What you will do
State how many lines below hold the word "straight". Give that number and no other text.

[Records drawn from a dataset]
========

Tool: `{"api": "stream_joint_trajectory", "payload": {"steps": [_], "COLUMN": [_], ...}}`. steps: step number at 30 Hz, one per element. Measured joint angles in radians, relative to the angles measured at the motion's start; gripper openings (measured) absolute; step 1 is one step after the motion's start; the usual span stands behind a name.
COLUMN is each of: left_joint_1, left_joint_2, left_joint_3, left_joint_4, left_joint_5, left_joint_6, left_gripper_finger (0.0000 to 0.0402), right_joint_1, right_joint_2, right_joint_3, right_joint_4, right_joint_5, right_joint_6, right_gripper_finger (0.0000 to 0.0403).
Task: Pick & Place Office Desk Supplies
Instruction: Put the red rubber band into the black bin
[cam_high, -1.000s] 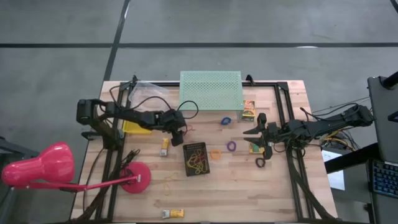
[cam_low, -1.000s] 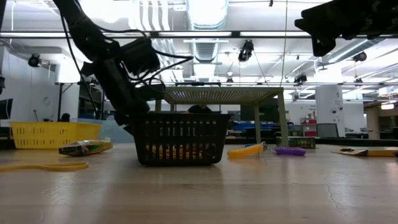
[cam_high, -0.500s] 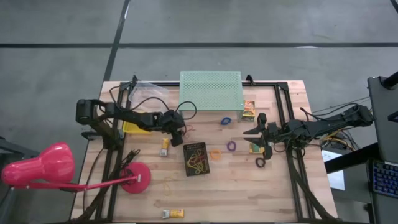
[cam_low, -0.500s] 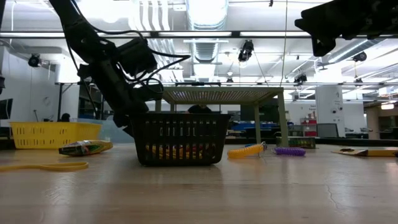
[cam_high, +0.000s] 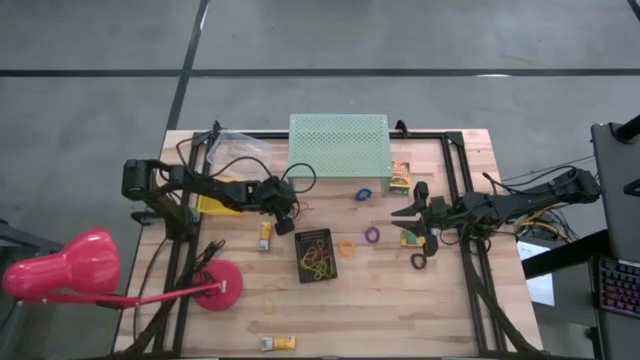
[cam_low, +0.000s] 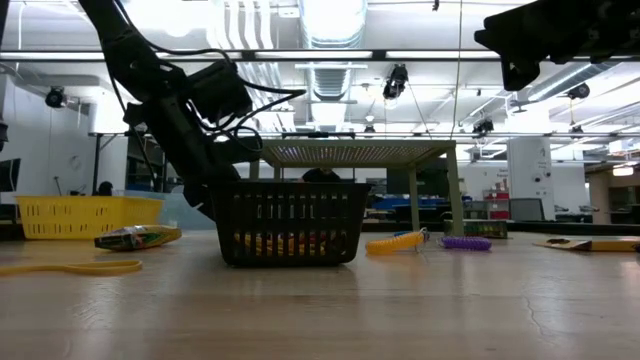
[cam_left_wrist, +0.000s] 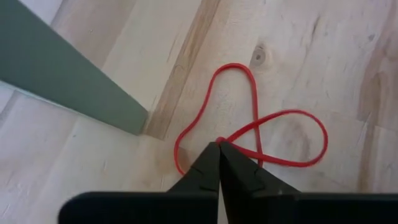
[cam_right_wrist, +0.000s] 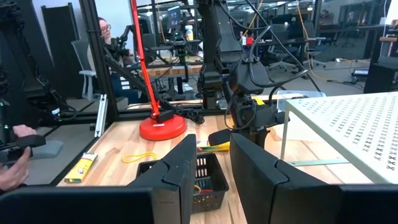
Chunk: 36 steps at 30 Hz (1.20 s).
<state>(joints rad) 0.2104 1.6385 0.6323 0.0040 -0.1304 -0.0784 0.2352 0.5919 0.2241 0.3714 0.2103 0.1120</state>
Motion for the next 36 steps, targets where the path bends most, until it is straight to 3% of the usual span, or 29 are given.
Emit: {"api": "stream_joint_trajectory", "payload": {"steps": [8,18,28,32,36], "left_joint_1": [-0.012,-0.111,-0.37,-0.484,-0.562], "left_joint_2": [-0.033,-0.24,-0.423,-0.442,-0.437], "left_joint_3": [-0.004,-0.003,-0.002,-0.002,-0.002], "left_joint_4": [-0.044,-0.074,-0.035,0.024,0.099], "left_joint_5": [-0.02,-0.041,-0.258,-0.364,-0.406], "left_joint_6": [-0.005,-0.072,-0.086,-0.059,-0.016], "left_gripper_finger": [0.0002,0.0001,0.0,0.0,0.0], "right_joint_1": [0.0,0.0,0.0,0.0,0.0], "right_joint_2": [0.0,0.0,0.0,0.0,0.0], "right_joint_3": [0.0,0.0,0.0,0.0,0.0], "right_joint_4": [0.0,0.0,0.0,0.0,0.0], "right_joint_5": [0.0,0.0,0.0,0.0,0.0], "right_joint_6": [0.0,0.0,0.0,0.0,0.0], "right_gripper_finger": [0.0102,0.0087,0.0094,0.0097,0.0096]}}
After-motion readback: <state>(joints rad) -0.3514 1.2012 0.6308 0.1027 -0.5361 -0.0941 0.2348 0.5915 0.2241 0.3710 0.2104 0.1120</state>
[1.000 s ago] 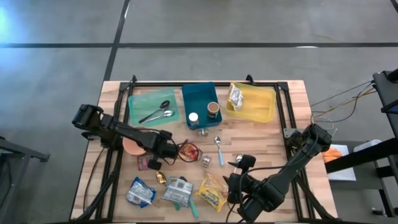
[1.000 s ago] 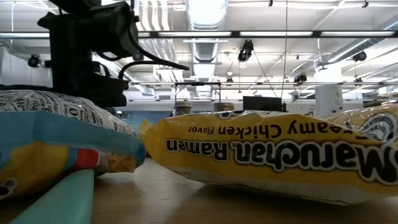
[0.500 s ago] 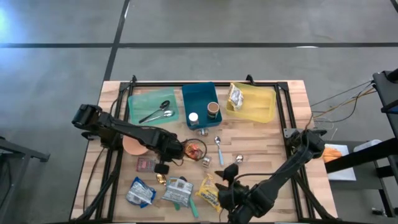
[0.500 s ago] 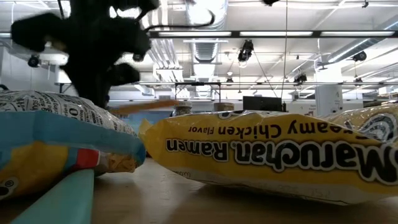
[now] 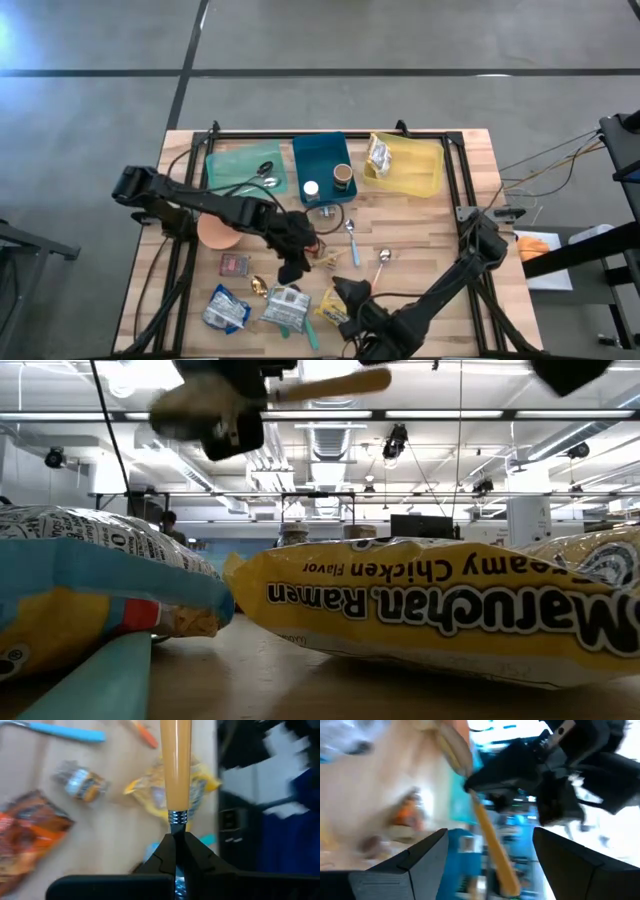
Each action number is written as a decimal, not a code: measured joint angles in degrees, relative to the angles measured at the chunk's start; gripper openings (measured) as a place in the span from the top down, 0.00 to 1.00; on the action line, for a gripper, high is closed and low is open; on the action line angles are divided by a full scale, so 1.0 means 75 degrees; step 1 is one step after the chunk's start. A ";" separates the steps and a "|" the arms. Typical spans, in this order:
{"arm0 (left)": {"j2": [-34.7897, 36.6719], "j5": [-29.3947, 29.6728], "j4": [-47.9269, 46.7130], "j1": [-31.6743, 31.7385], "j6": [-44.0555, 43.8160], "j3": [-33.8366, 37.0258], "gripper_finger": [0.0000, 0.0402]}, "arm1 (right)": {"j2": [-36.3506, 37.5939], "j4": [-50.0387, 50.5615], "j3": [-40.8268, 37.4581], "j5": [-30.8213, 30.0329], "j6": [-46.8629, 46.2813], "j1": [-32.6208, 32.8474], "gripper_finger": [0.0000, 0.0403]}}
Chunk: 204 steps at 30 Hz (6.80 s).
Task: Pick & Place Food Item
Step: Put the yellow spoon into the green bin
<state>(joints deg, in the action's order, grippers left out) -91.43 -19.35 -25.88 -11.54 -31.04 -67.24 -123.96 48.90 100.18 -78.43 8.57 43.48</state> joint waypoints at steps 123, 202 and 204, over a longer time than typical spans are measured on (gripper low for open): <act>0.3525 0.2682 0.8918 -0.1555 0.4139 0.4402 0.65 | 0.1512 -0.6215 -0.0428 0.3312 -0.2115 -0.1674 0.94; 0.3522 0.5081 -0.2921 0.2359 0.1738 0.0433 0.96 | 0.1830 0.0312 -0.1180 0.4121 -0.6920 -0.0860 0.35; 0.3460 0.4760 -0.2988 0.2939 0.1898 0.0528 0.96 | 0.1830 0.0329 -0.1180 0.4126 -0.6879 -0.0860 0.35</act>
<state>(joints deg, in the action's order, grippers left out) -65.48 16.35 -48.29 10.50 -16.80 -63.28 -110.24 51.37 91.33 -47.48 -43.02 37.04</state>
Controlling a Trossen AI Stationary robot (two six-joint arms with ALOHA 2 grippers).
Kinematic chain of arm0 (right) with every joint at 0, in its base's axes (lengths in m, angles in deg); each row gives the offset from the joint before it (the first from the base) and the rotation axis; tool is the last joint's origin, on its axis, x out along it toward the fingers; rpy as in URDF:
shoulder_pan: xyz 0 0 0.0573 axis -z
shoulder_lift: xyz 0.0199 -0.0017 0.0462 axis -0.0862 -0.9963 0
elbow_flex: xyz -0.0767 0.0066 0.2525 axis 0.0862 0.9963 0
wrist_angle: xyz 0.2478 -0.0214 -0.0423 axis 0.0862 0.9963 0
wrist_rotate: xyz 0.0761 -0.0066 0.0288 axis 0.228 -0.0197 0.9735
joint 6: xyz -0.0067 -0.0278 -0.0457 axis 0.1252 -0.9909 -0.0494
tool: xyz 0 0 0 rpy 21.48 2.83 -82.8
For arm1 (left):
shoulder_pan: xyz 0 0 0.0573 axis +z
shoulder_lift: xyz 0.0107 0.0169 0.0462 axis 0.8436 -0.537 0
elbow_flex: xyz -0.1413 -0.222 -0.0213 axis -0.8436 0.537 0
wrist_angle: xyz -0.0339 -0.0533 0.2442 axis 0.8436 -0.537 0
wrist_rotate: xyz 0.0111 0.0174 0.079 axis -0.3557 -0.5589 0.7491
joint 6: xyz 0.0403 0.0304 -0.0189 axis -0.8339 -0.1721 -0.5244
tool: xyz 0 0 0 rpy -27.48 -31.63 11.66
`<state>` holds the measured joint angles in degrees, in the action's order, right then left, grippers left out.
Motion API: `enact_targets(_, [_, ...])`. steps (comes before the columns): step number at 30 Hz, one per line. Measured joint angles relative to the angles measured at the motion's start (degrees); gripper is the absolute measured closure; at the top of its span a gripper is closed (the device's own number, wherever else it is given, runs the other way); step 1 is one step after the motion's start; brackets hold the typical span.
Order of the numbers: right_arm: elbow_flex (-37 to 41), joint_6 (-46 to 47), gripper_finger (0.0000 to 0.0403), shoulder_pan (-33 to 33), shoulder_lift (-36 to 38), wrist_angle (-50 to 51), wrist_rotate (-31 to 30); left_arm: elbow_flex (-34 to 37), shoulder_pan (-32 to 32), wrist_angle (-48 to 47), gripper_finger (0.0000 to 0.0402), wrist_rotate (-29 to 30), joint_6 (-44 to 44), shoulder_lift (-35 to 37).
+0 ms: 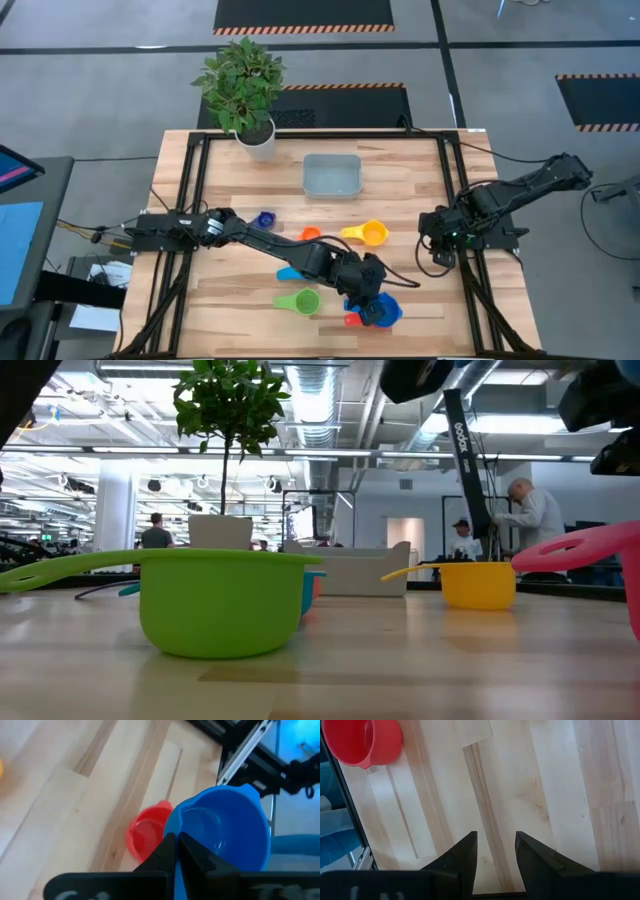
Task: Nest measuring cups in basket
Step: Stack the blue measuring cup on top of the red measuring cup
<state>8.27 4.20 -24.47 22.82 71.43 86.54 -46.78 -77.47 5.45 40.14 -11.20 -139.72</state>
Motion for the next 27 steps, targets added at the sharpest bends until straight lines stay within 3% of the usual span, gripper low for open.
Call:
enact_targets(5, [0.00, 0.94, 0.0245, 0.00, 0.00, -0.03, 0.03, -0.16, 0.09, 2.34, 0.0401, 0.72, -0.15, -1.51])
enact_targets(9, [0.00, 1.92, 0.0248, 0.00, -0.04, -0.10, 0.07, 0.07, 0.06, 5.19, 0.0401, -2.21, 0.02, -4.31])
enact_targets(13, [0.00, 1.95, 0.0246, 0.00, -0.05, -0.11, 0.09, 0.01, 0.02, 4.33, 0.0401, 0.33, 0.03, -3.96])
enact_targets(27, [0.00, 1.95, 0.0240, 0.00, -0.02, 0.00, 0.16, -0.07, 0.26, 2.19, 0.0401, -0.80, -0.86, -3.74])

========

Response for this exercise
2